Work instructions - With the pictures omitted, print exactly the lines below, from the one containing "This is labelling" through the one containing "Our labeler tagged hand-held right gripper right", and nothing else.

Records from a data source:
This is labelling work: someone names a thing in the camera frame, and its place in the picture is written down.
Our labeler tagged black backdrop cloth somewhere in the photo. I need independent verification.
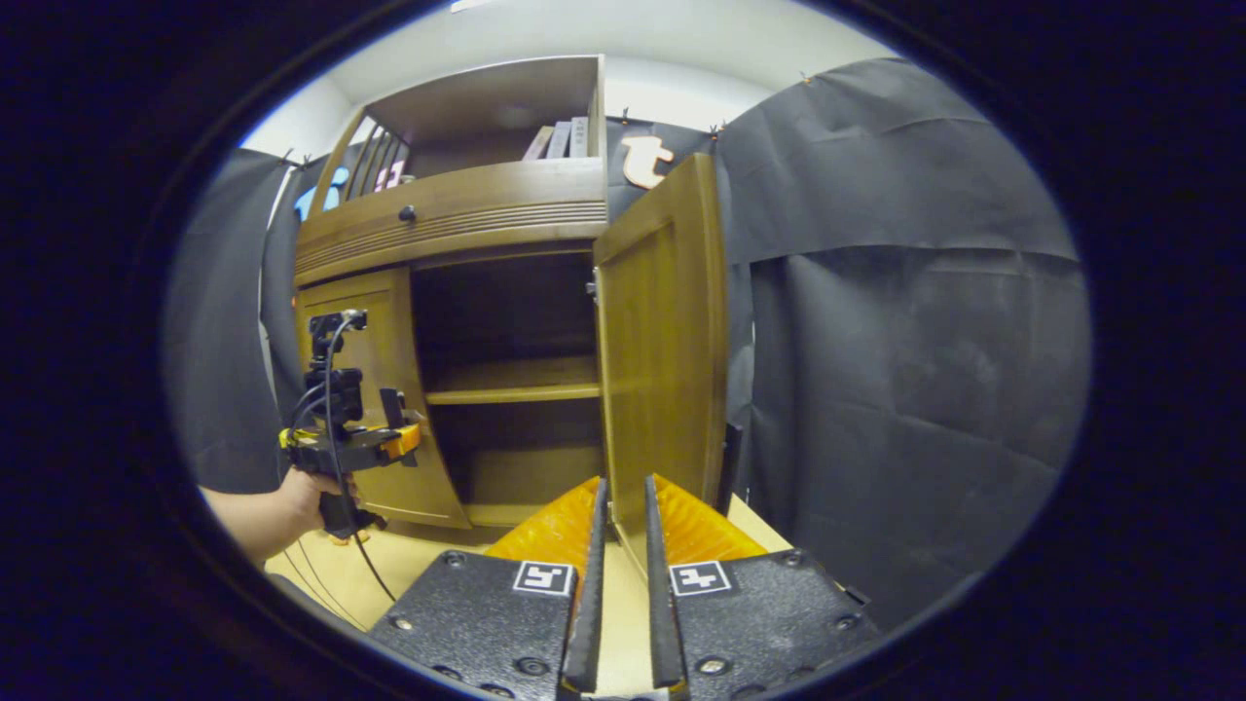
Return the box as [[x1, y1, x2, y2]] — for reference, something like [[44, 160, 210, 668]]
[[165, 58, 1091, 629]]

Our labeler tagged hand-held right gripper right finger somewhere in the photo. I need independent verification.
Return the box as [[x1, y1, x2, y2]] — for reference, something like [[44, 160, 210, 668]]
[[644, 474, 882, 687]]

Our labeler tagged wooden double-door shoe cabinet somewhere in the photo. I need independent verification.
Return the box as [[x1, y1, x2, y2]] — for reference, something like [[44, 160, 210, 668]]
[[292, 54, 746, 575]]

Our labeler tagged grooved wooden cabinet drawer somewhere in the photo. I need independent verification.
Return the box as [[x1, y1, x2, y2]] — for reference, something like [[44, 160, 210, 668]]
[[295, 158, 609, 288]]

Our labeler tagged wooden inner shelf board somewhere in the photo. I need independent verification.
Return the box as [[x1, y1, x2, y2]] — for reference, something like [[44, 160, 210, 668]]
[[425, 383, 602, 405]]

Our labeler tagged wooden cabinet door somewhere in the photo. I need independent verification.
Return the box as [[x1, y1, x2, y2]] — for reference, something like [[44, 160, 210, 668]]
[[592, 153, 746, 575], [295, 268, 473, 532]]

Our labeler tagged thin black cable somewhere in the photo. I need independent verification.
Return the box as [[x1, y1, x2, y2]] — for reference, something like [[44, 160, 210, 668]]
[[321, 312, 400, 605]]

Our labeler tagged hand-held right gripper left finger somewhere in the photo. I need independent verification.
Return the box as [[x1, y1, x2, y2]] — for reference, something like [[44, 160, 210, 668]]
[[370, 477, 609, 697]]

---

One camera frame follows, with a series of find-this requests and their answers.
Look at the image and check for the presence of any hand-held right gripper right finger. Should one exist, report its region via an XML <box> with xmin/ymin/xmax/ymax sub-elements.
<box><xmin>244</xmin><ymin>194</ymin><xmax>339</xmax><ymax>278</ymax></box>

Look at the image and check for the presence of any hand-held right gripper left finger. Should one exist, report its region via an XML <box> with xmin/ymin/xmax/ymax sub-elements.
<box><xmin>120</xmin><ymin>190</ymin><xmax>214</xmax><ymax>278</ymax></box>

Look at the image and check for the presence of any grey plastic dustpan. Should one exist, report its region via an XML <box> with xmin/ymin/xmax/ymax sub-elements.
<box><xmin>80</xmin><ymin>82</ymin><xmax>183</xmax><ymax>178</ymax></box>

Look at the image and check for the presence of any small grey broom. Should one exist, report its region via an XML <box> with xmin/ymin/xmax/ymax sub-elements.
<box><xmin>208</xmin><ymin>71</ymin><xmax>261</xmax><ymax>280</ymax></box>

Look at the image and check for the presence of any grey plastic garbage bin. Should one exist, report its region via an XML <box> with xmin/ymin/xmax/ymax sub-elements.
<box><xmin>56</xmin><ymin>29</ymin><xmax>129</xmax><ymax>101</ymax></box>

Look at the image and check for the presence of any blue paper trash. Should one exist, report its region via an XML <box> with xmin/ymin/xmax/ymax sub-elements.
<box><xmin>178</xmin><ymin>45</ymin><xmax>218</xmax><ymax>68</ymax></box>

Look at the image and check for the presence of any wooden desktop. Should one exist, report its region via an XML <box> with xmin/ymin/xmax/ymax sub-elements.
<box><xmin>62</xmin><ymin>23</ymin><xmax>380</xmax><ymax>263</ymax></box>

==

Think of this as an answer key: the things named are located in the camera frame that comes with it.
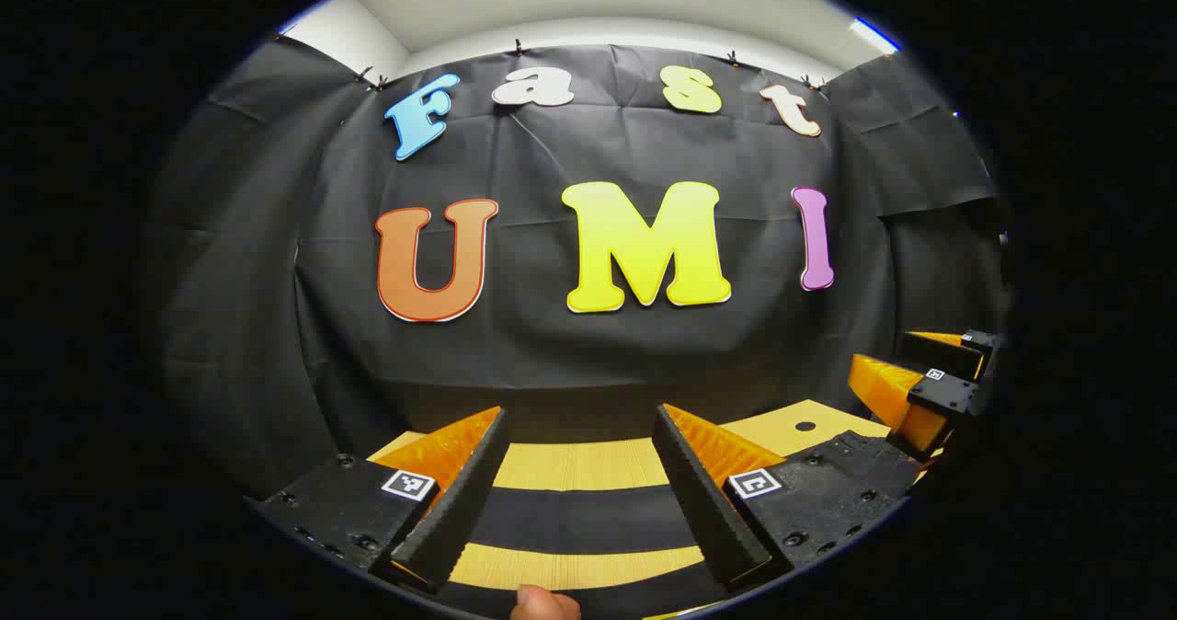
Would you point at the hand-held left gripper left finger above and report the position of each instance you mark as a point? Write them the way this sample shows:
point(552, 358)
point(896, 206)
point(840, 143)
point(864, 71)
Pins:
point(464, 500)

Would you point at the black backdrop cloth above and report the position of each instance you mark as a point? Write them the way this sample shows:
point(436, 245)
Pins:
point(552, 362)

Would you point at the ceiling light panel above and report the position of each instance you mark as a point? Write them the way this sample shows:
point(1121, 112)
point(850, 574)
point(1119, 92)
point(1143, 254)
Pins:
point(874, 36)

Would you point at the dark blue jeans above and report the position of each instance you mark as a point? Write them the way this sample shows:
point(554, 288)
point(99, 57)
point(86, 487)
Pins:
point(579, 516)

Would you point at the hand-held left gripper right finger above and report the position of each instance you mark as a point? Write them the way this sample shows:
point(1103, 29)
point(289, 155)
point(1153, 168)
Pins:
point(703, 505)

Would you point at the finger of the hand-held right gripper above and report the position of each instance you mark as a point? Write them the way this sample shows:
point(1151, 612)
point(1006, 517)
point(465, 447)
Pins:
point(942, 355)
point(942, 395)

Task result -
This is labelling work: someone names a thing in the camera frame, and its place in the picture is written down.
Our labeler tagged black backdrop cloth somewhere in the photo. I need independent verification.
Return the box as [[x1, y1, x2, y2]] — for reference, something like [[44, 160, 210, 668]]
[[165, 58, 1091, 629]]

Our labeler tagged hand-held right gripper right finger somewhere in the photo. I need independent verification.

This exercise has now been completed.